O governador Paulo Hartung é conhecido por evitar confrontos diretos com adversários que tenham a menor possibilidade de polarizar os processos eleitorais e lhe impor derrotas. Em 1992, ele passou ao segundo turno das eleições municipais de Vitória graças a conflitos internos do PT, que levaram o então prefeito Vitor Buaiz a apoiá-lo nos bastidores, em detrimento do candidato petista João Coser. No segundo turno daquelas eleições, PH teve muitas dificuldades para vencer o Médico Luiz Buaiz, já um veterano em final de carreira. Desde então, PH sempre esforçou-se em montar amplas coalizações que lhe permitissem vitórias muito mais pelo isolamento dos adversários do que pela sua capacidade de obter votos na massa do eleitorado. Mesmo assim, em 2002 enfrentou dificuldades para evitar o segundo turno com Max Mauro.
Em 2010, as dificuldades de Paulo Hartung são ainda maiores, pois não será ele próprio o candidato. Ao optar por Ricardo Ferraço, o governador assumiu a incumbência de ir para o pleito com um candidato de origem oligárquica, de perfil enfadonho e pouco carismático. É claro que o peso da máquina governista e o trabalho dos consultores de marketing amenizam o perfil do vice-governador. Mas mesmo assim, o plano só estaria sob controle caso não houvesse uma candidatura com densidade eleitoral forte a desafiá-lo, o que não é o caso. A pesquisa do instituto Futura divulgada no último domingo (21) demonstra Ricardo Ferraço com 33% das intenções de votos, contra 28% de Renato Casagrande. Se considerarmos que o Senador sequer anunciou formalmente sua candidatura, é absolutamente sensato falar em empate técnico. Mas os problemas do governador tendem a se agravar na medida em que os outros dois candidatos colocados até agora, o deputado federal Luiz Paulo Velozo Lucas (PSDB) e a ex-deputada estadual Brice Bragato (PSOL) também tendem a crescer, por serem lideranças consolidadas entre os capixabas. Pelo curso das coisas até a última semana, o segundo turno seria inevitável!

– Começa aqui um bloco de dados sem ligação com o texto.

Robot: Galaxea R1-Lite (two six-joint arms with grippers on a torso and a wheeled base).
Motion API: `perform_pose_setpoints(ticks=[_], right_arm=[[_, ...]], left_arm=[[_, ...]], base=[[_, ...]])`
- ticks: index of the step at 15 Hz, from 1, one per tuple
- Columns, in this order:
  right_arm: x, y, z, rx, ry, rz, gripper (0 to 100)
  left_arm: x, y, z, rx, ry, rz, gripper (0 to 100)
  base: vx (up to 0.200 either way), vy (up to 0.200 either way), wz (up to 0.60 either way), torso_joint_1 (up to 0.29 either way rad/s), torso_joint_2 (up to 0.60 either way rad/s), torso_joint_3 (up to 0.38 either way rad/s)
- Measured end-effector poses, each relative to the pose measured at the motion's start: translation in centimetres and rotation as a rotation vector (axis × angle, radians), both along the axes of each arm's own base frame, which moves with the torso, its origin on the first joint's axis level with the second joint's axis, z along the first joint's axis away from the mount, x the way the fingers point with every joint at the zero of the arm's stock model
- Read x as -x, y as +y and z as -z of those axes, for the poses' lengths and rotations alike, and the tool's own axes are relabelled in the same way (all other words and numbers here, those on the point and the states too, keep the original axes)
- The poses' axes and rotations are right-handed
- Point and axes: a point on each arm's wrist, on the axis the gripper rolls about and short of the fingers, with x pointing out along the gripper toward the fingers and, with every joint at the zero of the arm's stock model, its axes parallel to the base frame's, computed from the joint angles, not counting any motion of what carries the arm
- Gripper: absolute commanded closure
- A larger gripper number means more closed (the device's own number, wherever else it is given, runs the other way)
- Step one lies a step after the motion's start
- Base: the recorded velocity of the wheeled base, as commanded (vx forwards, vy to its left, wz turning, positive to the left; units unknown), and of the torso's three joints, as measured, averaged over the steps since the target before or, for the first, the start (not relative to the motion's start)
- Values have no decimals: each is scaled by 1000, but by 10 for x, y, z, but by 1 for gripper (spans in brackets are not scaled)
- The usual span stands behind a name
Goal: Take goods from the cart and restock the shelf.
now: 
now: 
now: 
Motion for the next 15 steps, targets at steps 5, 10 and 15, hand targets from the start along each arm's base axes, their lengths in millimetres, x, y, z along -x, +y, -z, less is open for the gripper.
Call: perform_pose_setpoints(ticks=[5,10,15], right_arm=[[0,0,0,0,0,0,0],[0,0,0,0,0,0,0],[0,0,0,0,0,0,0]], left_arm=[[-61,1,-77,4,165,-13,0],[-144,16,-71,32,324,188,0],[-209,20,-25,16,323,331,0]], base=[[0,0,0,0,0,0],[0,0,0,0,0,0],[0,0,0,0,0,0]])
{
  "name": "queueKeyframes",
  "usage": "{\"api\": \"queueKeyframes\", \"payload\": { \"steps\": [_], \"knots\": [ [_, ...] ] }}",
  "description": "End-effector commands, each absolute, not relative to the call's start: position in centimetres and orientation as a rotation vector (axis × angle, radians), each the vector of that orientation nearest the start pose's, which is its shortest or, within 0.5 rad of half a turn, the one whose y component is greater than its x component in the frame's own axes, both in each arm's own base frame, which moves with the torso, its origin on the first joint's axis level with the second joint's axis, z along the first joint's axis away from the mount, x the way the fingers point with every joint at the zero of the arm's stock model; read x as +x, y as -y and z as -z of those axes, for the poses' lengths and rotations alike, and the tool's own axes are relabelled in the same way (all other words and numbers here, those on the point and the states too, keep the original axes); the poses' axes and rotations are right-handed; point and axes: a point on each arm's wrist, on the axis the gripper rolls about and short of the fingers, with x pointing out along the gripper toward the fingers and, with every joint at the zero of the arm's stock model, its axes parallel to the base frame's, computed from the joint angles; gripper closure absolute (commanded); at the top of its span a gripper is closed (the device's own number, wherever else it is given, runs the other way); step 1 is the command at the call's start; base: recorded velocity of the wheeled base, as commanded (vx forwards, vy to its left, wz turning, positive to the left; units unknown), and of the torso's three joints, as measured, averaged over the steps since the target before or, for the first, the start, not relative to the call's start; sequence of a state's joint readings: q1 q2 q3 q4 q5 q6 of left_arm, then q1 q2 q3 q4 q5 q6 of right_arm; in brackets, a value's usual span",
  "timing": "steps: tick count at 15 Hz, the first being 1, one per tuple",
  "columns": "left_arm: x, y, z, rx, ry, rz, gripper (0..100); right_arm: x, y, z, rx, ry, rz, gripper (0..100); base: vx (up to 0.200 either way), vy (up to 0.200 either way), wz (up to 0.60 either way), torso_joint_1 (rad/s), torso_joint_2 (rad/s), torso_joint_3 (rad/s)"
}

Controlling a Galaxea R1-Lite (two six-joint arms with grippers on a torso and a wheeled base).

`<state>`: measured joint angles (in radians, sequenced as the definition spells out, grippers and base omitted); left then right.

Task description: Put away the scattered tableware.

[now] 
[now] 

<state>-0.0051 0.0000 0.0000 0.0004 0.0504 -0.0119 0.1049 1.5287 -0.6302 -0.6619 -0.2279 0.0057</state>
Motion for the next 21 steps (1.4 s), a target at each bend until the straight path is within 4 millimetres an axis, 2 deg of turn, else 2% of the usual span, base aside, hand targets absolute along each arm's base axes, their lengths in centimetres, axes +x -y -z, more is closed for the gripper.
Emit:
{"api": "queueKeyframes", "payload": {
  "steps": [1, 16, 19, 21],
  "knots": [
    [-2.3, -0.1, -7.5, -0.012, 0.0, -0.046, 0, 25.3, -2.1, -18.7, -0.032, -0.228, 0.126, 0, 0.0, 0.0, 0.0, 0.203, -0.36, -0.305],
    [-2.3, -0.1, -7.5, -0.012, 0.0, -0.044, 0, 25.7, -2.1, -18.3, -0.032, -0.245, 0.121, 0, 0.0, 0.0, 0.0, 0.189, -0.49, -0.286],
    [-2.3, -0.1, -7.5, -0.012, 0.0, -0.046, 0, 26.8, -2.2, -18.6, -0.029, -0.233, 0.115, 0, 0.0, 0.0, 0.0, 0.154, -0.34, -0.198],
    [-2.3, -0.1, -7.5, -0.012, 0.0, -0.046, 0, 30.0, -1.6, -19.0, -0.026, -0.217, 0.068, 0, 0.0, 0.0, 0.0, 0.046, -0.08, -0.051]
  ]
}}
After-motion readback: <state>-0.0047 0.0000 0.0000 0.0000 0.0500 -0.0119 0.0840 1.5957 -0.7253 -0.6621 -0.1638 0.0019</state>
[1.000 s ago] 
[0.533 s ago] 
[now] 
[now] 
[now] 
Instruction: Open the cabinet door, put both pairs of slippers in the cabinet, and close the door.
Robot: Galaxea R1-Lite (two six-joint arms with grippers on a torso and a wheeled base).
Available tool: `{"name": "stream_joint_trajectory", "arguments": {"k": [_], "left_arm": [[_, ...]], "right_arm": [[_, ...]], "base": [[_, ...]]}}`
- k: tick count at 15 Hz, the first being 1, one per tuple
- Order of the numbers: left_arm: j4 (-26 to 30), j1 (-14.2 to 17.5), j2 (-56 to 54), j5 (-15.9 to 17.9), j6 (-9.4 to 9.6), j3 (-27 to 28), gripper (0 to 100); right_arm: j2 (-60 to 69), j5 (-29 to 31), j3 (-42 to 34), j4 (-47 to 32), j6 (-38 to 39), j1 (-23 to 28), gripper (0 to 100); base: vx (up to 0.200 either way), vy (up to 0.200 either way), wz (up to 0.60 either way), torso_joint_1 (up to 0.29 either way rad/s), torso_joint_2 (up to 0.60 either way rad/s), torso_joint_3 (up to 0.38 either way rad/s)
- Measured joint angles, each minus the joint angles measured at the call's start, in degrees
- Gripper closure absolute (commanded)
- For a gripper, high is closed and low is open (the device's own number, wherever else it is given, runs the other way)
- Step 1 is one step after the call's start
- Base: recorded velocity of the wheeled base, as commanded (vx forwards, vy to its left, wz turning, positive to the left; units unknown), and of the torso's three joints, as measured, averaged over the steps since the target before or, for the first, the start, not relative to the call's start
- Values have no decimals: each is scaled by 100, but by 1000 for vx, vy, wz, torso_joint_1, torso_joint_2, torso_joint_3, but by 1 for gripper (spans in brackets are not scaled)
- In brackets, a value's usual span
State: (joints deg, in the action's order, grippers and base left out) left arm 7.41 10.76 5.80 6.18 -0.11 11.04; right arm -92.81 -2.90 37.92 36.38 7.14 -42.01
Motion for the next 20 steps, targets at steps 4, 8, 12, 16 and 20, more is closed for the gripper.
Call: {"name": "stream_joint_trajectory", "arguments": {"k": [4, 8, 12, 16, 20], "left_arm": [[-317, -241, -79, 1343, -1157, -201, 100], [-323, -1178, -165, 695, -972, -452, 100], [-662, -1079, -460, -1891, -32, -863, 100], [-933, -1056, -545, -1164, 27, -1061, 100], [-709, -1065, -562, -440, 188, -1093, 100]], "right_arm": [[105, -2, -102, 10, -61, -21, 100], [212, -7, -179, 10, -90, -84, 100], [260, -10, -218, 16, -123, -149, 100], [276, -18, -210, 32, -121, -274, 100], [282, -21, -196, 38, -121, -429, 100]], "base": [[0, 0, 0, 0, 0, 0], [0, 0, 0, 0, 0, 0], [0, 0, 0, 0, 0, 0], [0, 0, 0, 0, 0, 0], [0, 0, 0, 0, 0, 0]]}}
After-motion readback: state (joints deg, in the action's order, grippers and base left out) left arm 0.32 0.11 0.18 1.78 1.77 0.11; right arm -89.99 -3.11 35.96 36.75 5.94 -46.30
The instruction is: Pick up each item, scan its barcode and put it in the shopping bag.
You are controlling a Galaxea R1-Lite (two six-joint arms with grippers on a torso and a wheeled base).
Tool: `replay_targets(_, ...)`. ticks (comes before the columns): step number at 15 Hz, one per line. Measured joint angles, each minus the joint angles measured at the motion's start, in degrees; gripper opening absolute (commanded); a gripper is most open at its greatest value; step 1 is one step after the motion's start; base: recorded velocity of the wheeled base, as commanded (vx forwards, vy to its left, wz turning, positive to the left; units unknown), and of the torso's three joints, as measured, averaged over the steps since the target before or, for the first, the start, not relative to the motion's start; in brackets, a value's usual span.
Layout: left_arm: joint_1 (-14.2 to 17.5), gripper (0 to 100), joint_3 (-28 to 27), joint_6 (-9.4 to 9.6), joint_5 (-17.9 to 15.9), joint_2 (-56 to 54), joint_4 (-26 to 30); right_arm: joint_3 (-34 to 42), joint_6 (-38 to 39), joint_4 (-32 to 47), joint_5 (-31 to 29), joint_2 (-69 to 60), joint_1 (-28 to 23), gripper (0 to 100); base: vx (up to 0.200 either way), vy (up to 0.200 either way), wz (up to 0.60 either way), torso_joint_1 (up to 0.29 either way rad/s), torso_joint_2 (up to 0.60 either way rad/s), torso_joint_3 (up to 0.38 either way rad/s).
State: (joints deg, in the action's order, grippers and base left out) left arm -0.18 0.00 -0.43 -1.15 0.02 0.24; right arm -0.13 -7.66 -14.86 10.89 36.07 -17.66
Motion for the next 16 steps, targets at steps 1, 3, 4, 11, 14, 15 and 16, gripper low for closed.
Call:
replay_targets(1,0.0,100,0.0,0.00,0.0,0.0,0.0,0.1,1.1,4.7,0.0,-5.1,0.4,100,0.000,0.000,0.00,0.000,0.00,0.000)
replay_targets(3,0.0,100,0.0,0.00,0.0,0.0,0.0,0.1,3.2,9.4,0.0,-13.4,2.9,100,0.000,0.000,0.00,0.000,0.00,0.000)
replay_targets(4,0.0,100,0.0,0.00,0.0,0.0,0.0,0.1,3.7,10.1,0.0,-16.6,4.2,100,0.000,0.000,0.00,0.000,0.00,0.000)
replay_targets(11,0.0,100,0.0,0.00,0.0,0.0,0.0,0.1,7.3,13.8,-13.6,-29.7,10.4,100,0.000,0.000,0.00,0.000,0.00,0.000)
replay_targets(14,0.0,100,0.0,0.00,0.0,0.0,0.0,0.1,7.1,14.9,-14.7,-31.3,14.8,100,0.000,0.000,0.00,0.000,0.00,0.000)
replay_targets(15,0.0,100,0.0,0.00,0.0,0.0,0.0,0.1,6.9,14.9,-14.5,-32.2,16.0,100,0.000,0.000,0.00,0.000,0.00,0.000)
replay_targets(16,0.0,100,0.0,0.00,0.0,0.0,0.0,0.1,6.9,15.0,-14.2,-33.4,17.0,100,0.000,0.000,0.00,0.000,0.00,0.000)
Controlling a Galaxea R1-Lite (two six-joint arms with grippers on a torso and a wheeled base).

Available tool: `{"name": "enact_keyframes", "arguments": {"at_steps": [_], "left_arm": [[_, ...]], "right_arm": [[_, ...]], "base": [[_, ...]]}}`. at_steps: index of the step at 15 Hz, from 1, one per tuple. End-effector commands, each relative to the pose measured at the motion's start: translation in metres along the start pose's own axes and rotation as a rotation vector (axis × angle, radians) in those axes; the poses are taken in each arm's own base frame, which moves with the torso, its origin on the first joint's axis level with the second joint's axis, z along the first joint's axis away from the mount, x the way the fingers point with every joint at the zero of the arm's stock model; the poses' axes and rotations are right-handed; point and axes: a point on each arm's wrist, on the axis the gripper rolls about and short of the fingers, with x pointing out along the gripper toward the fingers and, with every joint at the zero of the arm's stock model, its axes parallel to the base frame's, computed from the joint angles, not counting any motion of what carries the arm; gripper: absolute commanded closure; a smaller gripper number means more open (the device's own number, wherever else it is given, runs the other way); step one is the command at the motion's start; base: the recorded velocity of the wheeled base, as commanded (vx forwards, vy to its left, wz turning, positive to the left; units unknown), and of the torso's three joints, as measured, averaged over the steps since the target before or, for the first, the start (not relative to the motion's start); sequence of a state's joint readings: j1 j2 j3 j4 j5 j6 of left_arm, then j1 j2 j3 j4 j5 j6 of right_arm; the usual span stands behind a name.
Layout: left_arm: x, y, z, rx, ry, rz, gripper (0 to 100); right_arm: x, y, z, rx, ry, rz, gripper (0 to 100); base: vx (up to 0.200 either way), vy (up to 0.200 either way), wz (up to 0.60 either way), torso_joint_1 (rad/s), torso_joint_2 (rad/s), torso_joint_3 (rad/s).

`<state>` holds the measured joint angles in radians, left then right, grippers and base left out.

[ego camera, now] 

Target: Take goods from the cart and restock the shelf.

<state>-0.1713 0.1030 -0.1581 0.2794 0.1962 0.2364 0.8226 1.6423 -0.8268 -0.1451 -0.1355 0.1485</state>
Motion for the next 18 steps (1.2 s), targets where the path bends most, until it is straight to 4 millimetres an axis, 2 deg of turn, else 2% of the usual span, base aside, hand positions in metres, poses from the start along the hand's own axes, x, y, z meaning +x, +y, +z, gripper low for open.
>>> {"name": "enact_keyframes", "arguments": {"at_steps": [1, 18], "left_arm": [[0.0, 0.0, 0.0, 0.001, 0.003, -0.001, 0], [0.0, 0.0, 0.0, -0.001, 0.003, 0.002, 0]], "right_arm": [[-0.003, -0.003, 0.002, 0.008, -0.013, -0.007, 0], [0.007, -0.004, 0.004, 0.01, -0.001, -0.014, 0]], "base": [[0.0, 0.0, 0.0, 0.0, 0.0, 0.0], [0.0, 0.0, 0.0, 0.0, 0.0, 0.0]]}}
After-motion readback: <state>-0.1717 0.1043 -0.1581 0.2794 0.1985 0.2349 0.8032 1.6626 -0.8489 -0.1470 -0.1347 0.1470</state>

Quem esteve na prestação de contas do senador Renato Casagrande, no sábado dia 12 de março, percebeu que havia um clima de euforia no ar. O ambiente lembrava uma grande plenária de reta final de campanha, quando se está próximo à virada rumo à vitória. A militância do PSB presente no teatro da UFES, sob a liderança de Casa Grande e do deputado federal cearense Ciro Gomes, demonstrava disposição para o embate eleitoral. O clima de contemplação aumentou ainda mais com a presença da deputada federal Rita Camata (PSDB). Circulava rumores de que o PSDB apoiaria Renato Casagrande, que teria a tucana como sua vice. Mesmo que a tal coligação seja pouco provável em função dos desencontros entre os palanques nacionais, uma coisa deve incomodar muito ao governador, ainda que no campo das hipóteses: esta aliança seria uma grande ameaça, podendo colocar por terra todo o projeto em torno do nome do vice-governador.
Com certeza o PSB vem fazendo pesquisas para monitorar o comportamento do eleitorado. Quem sabe esteja de posse de informações até mais favoráveis do que aquelas divulgadas por A Gazeta. A partir dessa premissa, fica mais fácil interpretar a postura do senador Renato Casagrande e mesmo o clima de euforia da sua prestação de contas. E, por conseqüência, joga luz sobre o comportamento de Paulo Hartung ao anunciar sua permanência no Governo e facilita o desenho dos possíveis cenários a se consolidarem até junho.
Sem levar em consideração as implicações de uma eventual candidatura de Ciro Gomes à Presidência da República, que poderia forçar o senador Renato Casagrande a manter sua candidatura ainda que em condições muito adversas, cenário que nos parece pouco provável, tudo indica que a estratégia de Casagrande no tabuleiro da política capixaba é esticar a corda até o limite máximo, sempre confiando em sua grande densidade eleitoral manifestada em pesquisas. Até a última semana, dois cenários certamente prevaleciam: (1) a candidatura de Casagrande forçaria o governador Paulo Hartung a abrir um espaço na chapa governista correspondente ao poder de fogo atual do senador; (2) Renato Casagrande assumiria sua candidatura a governador após Paulo Hartung deixar o governo para ser candidato ao Senado. Nessa segunda hipótese, o PSB intensificaria o discurso oposicionista na perspectiva de fragilizar o Governo Ferraço, ao mesmo tempo em que aumentaria o assédio na perspectiva de compor uma frente de aliados com partidos que abandonariam o barco ferracista. Os bons resultados das pesquisas ajudariam nessa missão de romper o isolamento.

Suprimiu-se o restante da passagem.